22 dezembro 2005

Entrevista com Fábio Lopez - Extra

TGM - Pirataria de fontes; qual sua opinião sobre esse tema polêmico.
FL - O agravamento da pirataria é um fenômeno que deriva de transformações recentes, principalmente de ordem tecnológica e macro-econômica. Sem entender isso é impossível levar essa discussão adiante e aprofundá-la de maneira correta. A tecnologia digital foi desenvolvida para ser facilmente armazenada, reproduzida, transportada e modificada. Por esse aspecto, foi extremamente eficiente na tarefa de baratear custos em diversas áreas da cadeia produtiva, reduzindo quase a totalidade diversos gastos com produção e comércio. Entretanto, para que a industria pudesse se beneficiar dessa nova tecnologia, ampliando seus lucros de forma extraordinária, foi preciso transformá-la rapidamente num padrão acessível e democrático, o que acabou trazendo também conseqüências negativas ao grande capital. Ao permitir que equipamentos caseiros fossem capazes de manipular essa tecnologia (reproduzir, modificar e transportar arquivos), a indústria tradicional acabou fragilizando o monopólio que possuía sobre os meios de produção e conseqüentemente de acumulação de capital. (algo que deixaria Marx satisfeito em saber...) Já a indústria da pirataria encontrou nas possibilidades democráticas da tecnologia digital uma grande oportunidade.

Paralela a essa grande revolução tecnológica, a política macro-econômico de abertura comercial imposta pelos países ricos agrava a situação nas nações em desenvolvimento, fazendo com que a pirataria e outras práticas comerciais questionáveis funcionem como soluções ou agentes de equilíbrio. Numa situação absurda e covarde de desigualdade econômica gerada pela criação de um mercado globalizado, tais práticas acabam se tornando padrões de mercado, normais e até aconselháveis em alguns casos (como por exemplo na quebra das patentes em relação a remédios contra aids). Tudo isso, acaba contribuindo enormemente para o surgimento de mercados alternativos de consumo, deteriorando principalmente relações de respeito a aspectos imateriais da produção, como direitos autorais e propriedades intelectuais.

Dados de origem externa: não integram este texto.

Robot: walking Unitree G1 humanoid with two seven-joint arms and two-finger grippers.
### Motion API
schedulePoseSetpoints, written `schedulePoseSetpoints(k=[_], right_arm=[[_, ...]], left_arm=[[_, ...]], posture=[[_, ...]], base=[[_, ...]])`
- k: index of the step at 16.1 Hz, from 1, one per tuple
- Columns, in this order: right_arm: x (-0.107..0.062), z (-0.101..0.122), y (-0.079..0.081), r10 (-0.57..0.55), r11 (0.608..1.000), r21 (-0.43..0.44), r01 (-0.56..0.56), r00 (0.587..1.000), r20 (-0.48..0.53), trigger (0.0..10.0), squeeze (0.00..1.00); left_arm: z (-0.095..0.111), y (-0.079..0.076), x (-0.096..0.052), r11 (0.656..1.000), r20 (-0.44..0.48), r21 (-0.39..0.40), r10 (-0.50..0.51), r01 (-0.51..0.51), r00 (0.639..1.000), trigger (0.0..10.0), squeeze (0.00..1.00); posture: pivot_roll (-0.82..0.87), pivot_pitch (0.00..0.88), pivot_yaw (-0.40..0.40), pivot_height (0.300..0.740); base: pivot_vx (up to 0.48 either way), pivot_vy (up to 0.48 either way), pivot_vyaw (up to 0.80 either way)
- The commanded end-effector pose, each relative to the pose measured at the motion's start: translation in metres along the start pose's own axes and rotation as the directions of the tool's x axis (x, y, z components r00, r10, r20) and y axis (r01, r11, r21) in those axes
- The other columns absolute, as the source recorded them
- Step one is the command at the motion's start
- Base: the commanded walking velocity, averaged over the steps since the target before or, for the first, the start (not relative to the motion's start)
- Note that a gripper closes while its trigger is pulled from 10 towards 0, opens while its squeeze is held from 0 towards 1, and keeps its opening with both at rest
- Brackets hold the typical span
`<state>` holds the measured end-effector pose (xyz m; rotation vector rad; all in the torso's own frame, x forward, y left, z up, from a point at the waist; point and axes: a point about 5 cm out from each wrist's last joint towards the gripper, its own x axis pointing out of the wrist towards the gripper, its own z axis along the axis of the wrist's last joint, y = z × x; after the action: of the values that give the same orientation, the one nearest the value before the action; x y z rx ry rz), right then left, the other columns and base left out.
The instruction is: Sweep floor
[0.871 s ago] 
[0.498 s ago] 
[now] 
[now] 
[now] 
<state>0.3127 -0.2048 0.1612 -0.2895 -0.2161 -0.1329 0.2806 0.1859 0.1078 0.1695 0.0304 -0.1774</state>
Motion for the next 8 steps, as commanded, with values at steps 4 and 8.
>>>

Entretanto, diferente do que podem pensar americanos e europeus, nos países em desenvolvimento a pirataria não é vista como um problema - mas como solução. Nesse momento, a grande indústria tenta defender seus interesses e restabelecer regras de mercado que lhes beneficie, exigindo principalmente dos governos dos países em desenvolvimento (onde o problema é mais grave) uma atitude de repressão e punição – o que não funciona e ainda piora a situação marginalizando de vez o mercado paralelo. O Estado deveria trabalhar não apenas em favor da indústria internacional, mas em favor da própria soberania, desenvolvendo alternativas nacionais ao monopólio tecnológico dos países ricos, patrocinando e incentivando a criação de pólos locais de produção intelectual e tecnológica. (como fez a Índia em relação ao desenvolvimento de softwares) entretanto, preferem contabilizar apenas o prejuízo gerado pela redução na arrecadação de impostos, ignorando um prejuízo muito maior causado pela dependência estratégica de seu mercado interno.

No caso específico da tipografia, o principal fator capaz de reverter esse quadro não depende exclusivamente da indústria e de seu questionável código de ética, mas do respeito, do reconhecimento e da qualificação construída pela própria classe profissional. Enquanto continuarmos a repetir um discurso vazio e corporativista, não estaremos propondo nenhuma solução melhor para o problema. Ao engrossarmos de forma inocente o coro antipirataria da indústria tipográfica internacional, estaremos dedicando esforços para proteger uma realidade comercial que também não nos beneficia. A maioria das empresas de tipografia (software e produtos) não tem políticas de estímulo aos mercados emergentes, estabelecendo seus preços de acordo com padrões internacionais completamente fora de nossa realidade econômica. É nosso dever tornar claro à sociedade que a tipografia não deve ser respeitada apenas por leis comerciais, mas pelo seu valor cultural, pelo seu conteúdo técnico e pela sua capacidade estratégica como ferramenta de comunicação. Antes de cobrar respeito e responsabilidade, precisamos desenvolver um trabalho de educação e informação.